Frédéric Legault (Photo: courtoisie)
Votre proposition phare pour dépasser le capitalisme est la planification démocratique de l’économie. Comment une telle planification pourrait-elle se matérialiser et sur quel horizon temporel?
ATC — Les accords internationaux sur le climat sont déjà une forme de planification, en ce sens qu’ils tentent de contraindre le comportement environnemental des entreprises par une concertation politique internationale. D’une certaine manière, le politique tente de circonscrire l’économique à l’intérieur des limites planétaires, avec les problèmes démocratiques qu’on connait.
FL — Le principe de base de la planification est de redonner le pouvoir aux gens qui sont concernés par les décisions. En ce moment, ce pouvoir est concentré dans les mains de quelques acteurs. Il faut planifier la décroissance pour éviter que la diminution de la production des biens se traduise par une crise sociale. Si elle est planifiée simplement par le haut, par les grandes entreprises et les gouvernements — parce que l’économie capitaliste, elle est planifiée par ces entités —, évidemment ça va être les groupes sociaux les plus défavorisés qui vont écoper de cette réorganisation économique.
Il peut y avoir différentes étapes dans le temps pour démocratiser notre économie. Par exemple, pour contourner l’incitation à la croissance et à la concurrence, une étape serait de rendre illégale la propriété privée des moyens de production, c’est-à-dire de rendre illégale l’unité juridique de l’entreprise à but lucratif. L’IRIS a publié une note à ce sujet. Ce serait une nationalisation de l’économie entière. Une autre étape pourrait aussi consister à ajouter des instances ou, par exemple, à donner plus de dents à celles qui existent déjà, comme le Bureau d’audiences publiques sur l’environnement, auquel on pourrait donner un pouvoir coercitif.
Il est impossible de donner une date de sortie du capitalisme pour plusieurs raisons. Dans un premier temps, il ne faut pas sous-estimer les capacités du capital avec un grand C à se restructurer face aux crises, comme on l’a vu après 2008. Dans un deuxième temps, on a des adversaires puissants devant nous, comme les industries fossiles, dont les intérêts vont à l’encontre de la transition. Ainsi, la question à savoir dans combien de temps on va être capable de mettre en place un autre modèle économique revient à se demander combien de temps il faut pour se débarrasser de l’industrie fossile. Il faut dire aussi que la planification se pense difficilement à l’échelle d’un seul pays, étant donné la dimension imbriquée des économies.

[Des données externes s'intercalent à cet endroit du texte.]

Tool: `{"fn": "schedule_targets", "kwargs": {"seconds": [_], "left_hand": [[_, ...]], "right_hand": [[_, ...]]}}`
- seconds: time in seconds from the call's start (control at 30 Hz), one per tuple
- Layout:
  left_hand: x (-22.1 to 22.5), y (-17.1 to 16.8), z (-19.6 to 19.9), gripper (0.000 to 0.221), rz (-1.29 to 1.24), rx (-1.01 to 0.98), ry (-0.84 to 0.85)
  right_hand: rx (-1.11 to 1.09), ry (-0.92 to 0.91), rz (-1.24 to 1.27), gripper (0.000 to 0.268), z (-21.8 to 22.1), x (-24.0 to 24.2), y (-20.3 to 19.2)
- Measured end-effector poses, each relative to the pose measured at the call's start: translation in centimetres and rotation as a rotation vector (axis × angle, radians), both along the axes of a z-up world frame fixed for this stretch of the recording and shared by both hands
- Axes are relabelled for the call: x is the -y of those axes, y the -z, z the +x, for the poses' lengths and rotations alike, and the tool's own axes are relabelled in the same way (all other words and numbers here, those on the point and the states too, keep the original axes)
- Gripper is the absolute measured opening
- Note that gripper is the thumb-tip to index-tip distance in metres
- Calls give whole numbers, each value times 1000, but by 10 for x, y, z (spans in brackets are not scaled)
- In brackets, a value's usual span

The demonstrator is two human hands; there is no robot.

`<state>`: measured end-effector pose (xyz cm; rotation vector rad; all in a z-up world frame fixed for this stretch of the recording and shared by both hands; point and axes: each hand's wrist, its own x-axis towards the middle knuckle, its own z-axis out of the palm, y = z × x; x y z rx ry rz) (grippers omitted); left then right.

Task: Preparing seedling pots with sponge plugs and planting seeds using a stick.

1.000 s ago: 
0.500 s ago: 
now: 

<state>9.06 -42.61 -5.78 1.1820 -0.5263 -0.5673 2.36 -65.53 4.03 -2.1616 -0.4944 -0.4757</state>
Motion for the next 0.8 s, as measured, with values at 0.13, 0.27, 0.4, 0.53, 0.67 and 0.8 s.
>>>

Arnaud Theurillat-Cloutier (Photo: courtoisie)
Vous soulignez que les transformations de l’économie peuvent s’inspirer de principes à la base de modèles existants, comme celui des coopératives. En quoi ce modèle est-il inspirant et comment le rendre au service de la transition socioécologique?

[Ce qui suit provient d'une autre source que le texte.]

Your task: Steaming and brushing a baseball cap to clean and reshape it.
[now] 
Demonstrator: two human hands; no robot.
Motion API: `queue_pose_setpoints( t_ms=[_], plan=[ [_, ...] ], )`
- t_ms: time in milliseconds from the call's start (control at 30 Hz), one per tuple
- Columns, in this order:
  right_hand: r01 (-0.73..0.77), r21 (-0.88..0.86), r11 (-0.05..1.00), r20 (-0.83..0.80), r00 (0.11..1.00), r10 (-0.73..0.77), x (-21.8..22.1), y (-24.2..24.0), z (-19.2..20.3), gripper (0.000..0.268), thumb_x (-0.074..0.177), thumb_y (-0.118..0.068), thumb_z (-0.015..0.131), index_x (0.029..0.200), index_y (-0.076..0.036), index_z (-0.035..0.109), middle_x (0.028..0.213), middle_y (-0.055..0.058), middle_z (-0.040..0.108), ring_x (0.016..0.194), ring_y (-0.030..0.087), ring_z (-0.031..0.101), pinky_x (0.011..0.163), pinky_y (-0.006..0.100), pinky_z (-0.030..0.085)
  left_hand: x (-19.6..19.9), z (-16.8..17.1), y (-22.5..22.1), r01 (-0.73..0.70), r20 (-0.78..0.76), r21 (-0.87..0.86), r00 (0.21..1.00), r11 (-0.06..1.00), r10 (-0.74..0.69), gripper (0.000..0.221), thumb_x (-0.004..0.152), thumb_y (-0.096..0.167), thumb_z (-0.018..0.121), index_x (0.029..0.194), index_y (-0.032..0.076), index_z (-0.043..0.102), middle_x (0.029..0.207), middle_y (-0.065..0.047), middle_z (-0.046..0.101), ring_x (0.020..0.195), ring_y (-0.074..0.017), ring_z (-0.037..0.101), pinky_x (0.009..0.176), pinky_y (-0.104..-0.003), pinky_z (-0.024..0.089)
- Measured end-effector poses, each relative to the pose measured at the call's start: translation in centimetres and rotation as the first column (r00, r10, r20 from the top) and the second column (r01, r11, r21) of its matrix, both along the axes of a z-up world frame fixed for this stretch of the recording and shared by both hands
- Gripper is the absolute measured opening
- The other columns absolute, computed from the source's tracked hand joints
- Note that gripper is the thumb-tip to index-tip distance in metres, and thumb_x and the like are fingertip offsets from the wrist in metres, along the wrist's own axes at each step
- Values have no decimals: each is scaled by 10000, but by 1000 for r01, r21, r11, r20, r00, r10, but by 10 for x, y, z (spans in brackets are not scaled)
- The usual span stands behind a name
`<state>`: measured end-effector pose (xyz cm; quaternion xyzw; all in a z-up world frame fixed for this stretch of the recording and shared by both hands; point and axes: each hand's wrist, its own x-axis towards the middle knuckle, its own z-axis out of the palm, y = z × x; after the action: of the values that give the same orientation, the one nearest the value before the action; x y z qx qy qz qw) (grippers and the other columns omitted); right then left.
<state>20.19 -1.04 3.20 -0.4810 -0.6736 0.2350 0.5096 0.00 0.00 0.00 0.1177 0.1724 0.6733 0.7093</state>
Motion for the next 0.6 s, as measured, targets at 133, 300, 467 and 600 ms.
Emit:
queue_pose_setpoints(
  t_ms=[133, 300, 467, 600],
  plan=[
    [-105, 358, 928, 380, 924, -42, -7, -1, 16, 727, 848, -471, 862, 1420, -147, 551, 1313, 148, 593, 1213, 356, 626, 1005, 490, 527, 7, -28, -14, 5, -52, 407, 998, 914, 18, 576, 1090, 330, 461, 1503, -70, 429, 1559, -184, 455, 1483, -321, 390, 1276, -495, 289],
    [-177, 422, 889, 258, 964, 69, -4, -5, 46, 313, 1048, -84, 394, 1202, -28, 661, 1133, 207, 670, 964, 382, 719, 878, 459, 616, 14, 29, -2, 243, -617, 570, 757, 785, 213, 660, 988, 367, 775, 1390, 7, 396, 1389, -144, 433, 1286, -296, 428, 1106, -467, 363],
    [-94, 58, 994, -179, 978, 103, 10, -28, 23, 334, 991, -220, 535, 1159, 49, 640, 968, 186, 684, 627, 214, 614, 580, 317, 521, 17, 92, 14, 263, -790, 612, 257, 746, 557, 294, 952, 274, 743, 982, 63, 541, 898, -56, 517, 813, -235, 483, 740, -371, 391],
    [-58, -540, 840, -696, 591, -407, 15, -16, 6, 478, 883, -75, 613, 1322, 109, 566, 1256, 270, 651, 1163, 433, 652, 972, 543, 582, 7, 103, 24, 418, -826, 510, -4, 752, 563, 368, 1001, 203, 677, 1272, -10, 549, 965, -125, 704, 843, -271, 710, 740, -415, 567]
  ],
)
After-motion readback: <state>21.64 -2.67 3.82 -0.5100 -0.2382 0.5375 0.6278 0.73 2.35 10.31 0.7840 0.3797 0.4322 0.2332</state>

FL — Il faut le penser à l’échelle nationale. Il faut que la coopérative soit la principale structure organisationnelle pour les entreprises sur le territoire québécois et idéalement, plus largement. Ça pourrait être des coops au sens strict: pas de patron, juste des employés qui gèrent l’entreprise. Ça pourrait aussi prendre la forme de coop de solidarité avec des membres de la communauté ou provenant d’autres entreprises pour siéger aux conseils de direction. Ainsi, on viendrait limiter la dimension concurrentielle de l’économie, l’incitation à la croissance et la maximisation du profit parce qu’il n’y aurait plus d’incitatifs individuels à maximiser ces profits.